Morning routine meter: 5/10
Sweating it out like PV Sindhu
I dislike going to the gym, I’m not a sporty person and getting my body and soul to agree to exercising is more of a punishment than fun. But I had to get out of my comfort zone.
To kick the lazies out of my body, get the blood pumping and find a hatke way to exercise, I took inspiration from badminton star PV Sindhu. In an interview with Moneycontrol, she said that she starts her day at 7 AM with a warm-up and then plays badminton till lunch. I’m not athletic, but I do love badminton. So I signed up for a morning class and played for 40 minutes every day.
I felt refreshed but my arms were sore and my backbone was ready to give up. I love badminton but not this much. While the morning endorphin kick didn’t work for me, working out is one of the best ways to start a day — an article in CNET.com states that the morning exercise habit can shift your circadian rhythm so that your body is naturally more alert in the morning and more tired in the evening, so you fall asleep earlier and can exercise in the morning again (meaning for Bezos’ tip to work more effectively, team it up with Sindhu’s!)
From experience, I would recommend picking something you really enjoy to make it last, whether it’s Zumba, a racquet sport or even just a slow trudge in your neighbourhood garden.
Morning routine meter: 4/10
Moving meditation à la Sushmita Sen
Meditation has been recommended to me more times than I can count. It can create more balance, encourage positive thoughts and give a sense of calm leading to better emotional well-being. It’s a healthy habit but just when I have to quiet my anxious brain, the thoughts come rushing in like Shatabdi express.
I attempted actor Sushmita Sen’s moving meditation, a trick she revealed to us during her Morning Chai interview. All I had to do was play soothing music while engaging in light movement. Right before fixing myself a cup of coffee, I walked at a leisurely pace in my room for 10 minutes listening to Taylor Swift’s All Too Well, and that’s it.
For the next couple of days, I created a 10-minute mellow playlist as I walked, gazing at the sun outside my window. It made me feel a lot more centred than sitting still in padmasan. A work deadline that would’ve otherwise overwhelmed me, breezed past. For those of you whose brain hears overdrive when you say quiet, moving meditation might be the solution. Plus it’s free, you can do it at home and it barely takes any time or effort. Win, Win!
Morning routine meter: 9/10
Embracing nature like Oprah Winfrey
Wind in the hair, the smell of freshly cut grass and morning dew. It’s the wellness trio, all-natural, no additives. Spending time in nature has been linked to a host of benefits, both physical and psychological. From lowering stress levels to enhancing empathy and feeling of happiness, the phrase that ‘nature nurtures’ is true.
Oprah believes in it too. In an interview with Harper’s Bazaar, she said her perfect day is the one where she gets to wake up surrounded by nature at home.

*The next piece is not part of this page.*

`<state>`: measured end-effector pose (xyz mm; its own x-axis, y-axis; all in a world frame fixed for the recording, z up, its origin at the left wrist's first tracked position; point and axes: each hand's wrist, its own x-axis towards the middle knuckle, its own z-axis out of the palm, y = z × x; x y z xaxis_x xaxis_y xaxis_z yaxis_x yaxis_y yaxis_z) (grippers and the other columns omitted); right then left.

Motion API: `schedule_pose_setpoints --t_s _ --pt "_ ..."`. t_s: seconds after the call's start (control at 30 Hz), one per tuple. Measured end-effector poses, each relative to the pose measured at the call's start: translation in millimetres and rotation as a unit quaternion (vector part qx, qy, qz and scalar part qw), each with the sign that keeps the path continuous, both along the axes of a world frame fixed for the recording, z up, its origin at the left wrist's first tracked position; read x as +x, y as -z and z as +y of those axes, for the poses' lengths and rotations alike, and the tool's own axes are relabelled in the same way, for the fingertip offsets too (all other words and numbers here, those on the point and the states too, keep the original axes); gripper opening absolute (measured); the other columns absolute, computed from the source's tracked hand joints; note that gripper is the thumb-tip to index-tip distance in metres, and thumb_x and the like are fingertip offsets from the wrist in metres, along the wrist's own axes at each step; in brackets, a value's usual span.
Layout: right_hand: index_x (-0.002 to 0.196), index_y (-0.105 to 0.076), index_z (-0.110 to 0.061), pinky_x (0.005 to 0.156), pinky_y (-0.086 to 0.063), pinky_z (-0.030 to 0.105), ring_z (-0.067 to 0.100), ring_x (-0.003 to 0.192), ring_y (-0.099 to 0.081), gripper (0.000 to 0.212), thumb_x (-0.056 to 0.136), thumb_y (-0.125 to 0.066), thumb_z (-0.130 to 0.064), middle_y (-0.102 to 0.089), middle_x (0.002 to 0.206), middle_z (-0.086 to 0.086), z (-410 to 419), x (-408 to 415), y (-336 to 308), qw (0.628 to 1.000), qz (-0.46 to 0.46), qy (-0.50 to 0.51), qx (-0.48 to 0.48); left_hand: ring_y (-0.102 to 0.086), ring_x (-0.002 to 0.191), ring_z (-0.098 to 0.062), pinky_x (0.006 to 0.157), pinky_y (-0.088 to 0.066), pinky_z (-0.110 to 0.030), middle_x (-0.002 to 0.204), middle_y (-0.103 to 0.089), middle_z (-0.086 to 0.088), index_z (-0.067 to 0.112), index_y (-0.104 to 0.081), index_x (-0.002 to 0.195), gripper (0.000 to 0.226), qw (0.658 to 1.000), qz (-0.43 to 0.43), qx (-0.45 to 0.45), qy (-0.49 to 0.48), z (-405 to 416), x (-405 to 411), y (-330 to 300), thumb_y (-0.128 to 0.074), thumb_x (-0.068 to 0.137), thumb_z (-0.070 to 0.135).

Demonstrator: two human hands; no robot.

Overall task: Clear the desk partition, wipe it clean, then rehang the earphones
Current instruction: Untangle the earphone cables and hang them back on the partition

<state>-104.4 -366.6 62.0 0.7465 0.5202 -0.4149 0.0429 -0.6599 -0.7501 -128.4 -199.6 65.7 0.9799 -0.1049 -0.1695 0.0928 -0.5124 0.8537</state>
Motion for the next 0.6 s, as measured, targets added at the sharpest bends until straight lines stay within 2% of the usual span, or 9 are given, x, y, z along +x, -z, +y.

She starts her day by walking her dogs in the yard before working out and meditating.
Living in a concrete jungle and controlled by technology, I barely even get the time to appreciate the plants in my house. But I’ll try anything Oprah recommends. I live near the sea so I decided to walk on the pedestrian path along the shore to the sound of the waves and view of the rising sun. It worked wonders. The first two days I was groggy but on Day three, I noticed a change. I was breathing deeper, my mind felt open and I experienced a burst of creativity.
De-stress, disconnect, feel fresh or revive your creativity, no matter the reason, spending time in nature will help. You could go to a park, sit on your balcony or visit a nearby waterbody — just being in nature will energise you. Leave your phone at home!